The mission-essential functions implemented in software include flight control through the flight control computers, bus control of the MIL-STD-1553B data buses by the mission computer, flight plan manipulation, and display control of computer operated flight crew instruments. Interoperability requirements that impact the C-17's software are divided into two classes, operations and maintenance. For operations, the Mission Computer software manages the navigation and communication databases, be capable of loading and manipulating the data from the mission planning system, and is fully compatible with the Base Flight Planning Computer. The Aircrew Laptop Computer (ALC) System software provides for Loadmaster Form F (weight & balance) calculations, uphold mission data and download avionics and some non-avionics fault data. For maintenance, the software which manages the data collection on the aircraft must interface with the systems on the ground.

The wings, flaps, and slats combine with high thrust engines and the electronic flight control system for short take-off and landing (STOL). Exhaust from the jet engines force air over wings and flaps, generating additional lift. Engines on the C-17 are mounted under the wings and large flaps protrude down into the exhaust stream. The engine exhaust is forced through the flap and down both sides of the flap, creating significant added lift. The externally blown flap system and the full-span leading edge slats enable the C-17 to operate at low approach speeds for short-field landings and for airdrops (Henderson, 1990). Powered lift enables the C-17 to land on shorter runways than current, large-capacity transports by allowing it to fly slow, steep approaches to highly accurate touchdown points.

The F117-PW-100, a 41,000 lb. thrust class engine, powers the C-17 aircraft. It is a derivative of the commercial PW2037/2040 engines used on the B757 aircraft. The F117 is designed and manufactured by United Technologies' Pratt & Whitney Division. Pratt & Whitney also produces spare engines and provides logistics support to the user, Air Mobility Command. In 1980, McDonnell Douglas Aircraft (MDA) selected the F117-PW-100 engine to power the C-17 aircraft. MDA purchased the engine as Contractor Furnished Equipment (CFE) for the first three aircraft production lots. MDA drove engine performance improvements in the form of engine control enhancements, lighter weight, and better fuel economy. Pratt & Whitney undertook all the design and development of the improvements at their expense.

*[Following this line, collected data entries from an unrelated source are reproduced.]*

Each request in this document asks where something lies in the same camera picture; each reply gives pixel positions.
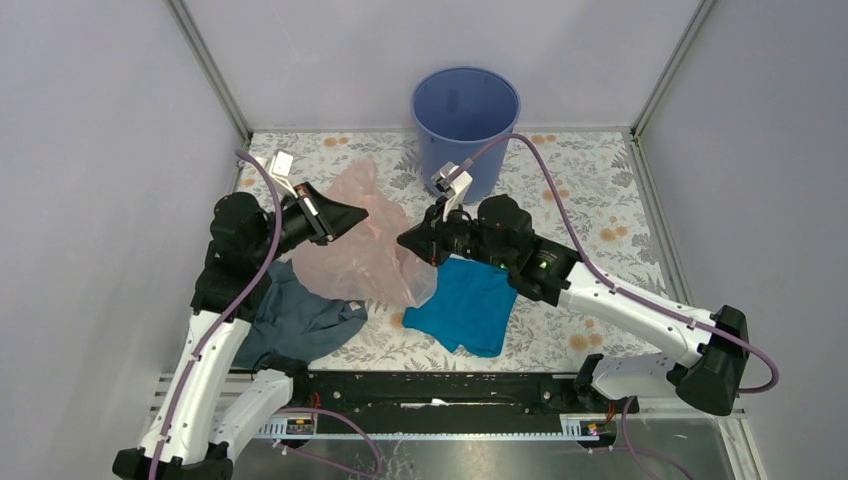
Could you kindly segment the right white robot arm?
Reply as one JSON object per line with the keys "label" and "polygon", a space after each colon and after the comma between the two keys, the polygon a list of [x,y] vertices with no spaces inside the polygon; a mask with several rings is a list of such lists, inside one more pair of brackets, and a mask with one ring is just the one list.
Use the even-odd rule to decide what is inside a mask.
{"label": "right white robot arm", "polygon": [[432,266],[458,255],[505,271],[529,300],[606,321],[658,348],[635,357],[589,356],[574,381],[583,410],[597,412],[631,396],[677,396],[716,416],[731,413],[749,358],[745,314],[675,303],[610,275],[597,279],[569,247],[535,233],[532,217],[507,195],[482,202],[477,218],[437,200],[397,242]]}

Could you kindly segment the blue plastic trash bin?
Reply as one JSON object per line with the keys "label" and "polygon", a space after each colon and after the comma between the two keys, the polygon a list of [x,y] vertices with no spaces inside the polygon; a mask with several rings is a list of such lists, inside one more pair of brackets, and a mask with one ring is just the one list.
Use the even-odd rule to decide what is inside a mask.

The Air Force took over engine procurement and made it Government Furnished Equipment (GFE) supplied to MDA beginning with the Lot IV buy in November 1992. The contract type is fixed price plus Economic Price Adjustment (EPA) in keeping with the commercial acquisition methodology.

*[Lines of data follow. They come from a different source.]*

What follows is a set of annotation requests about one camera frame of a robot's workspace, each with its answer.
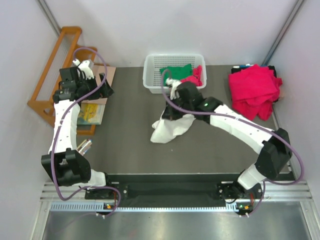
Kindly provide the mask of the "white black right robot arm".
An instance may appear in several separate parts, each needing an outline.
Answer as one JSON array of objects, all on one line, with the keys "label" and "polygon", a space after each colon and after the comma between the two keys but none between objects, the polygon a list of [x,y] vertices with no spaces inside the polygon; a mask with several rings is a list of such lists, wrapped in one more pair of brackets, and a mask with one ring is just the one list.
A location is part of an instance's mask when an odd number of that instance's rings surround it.
[{"label": "white black right robot arm", "polygon": [[195,120],[220,128],[251,147],[258,155],[255,163],[240,173],[225,196],[245,198],[252,188],[263,180],[274,180],[292,157],[287,147],[288,132],[282,128],[273,131],[247,120],[214,97],[203,97],[192,82],[168,78],[169,99],[158,122],[153,124],[153,143],[166,144],[186,133]]}]

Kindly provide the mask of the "white t-shirt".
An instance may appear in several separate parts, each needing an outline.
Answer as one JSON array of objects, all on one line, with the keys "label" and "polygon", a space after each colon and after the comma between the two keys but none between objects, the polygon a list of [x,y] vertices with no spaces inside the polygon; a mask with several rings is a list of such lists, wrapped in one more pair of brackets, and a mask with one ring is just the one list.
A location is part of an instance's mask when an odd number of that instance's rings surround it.
[{"label": "white t-shirt", "polygon": [[156,144],[166,144],[186,133],[195,119],[194,115],[185,113],[185,115],[178,120],[167,120],[162,119],[161,114],[159,120],[152,124],[153,133],[150,141]]}]

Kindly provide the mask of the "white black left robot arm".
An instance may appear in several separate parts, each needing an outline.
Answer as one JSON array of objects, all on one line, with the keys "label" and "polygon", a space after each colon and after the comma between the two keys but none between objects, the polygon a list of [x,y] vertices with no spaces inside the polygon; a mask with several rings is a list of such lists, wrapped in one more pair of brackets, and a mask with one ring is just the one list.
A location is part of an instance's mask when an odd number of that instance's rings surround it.
[{"label": "white black left robot arm", "polygon": [[113,90],[104,82],[98,87],[92,66],[87,62],[59,70],[61,81],[54,92],[54,136],[48,154],[41,157],[41,165],[59,187],[96,187],[102,198],[114,191],[105,173],[91,168],[88,160],[77,150],[77,121],[81,98],[97,100],[109,97]]}]

In July 1993, the F117 engine was nominated as a pilot program by the Under Secretary of Defense (Acquisition and Technology) to demonstrate the advantages of using derivatives of commercial engines to satisfy military requirements. One of the primary advantages of procuring a commercial engine is that the Government does not directly pay for the development of the basic engine and product enhancements after the engine is fielded. The baseline is the development cost of the TF39 engine on the C-5. The TF39 was certified in 1969, and the F117 passed FAA testing in 1984. In FY84 dollars, the TF39 development cost is $775M whereas P&W invested $900M in certifying the PW2040/F117. However, since the Government does not directly pay for development, the direct cost of developing the F117 engine is zero.

The Air Force significantly reduced the cost of constructing the C-17 Globemaster aircraft by using a pollution prevention approach, which also eliminated a source of hazardous waste. Each C-17 uses more than 730,000 rivets and 590,000 titanium pins. In the past, these parts were coated with a sealant before being fitted. The Air Force disposed of the empty sealant tubes as hazardous waste at the cost of $10 each. By using a new sealant, the Air Force reduced labor hours by 2.3 million and decreased supply and disposal costs by $2.2 million.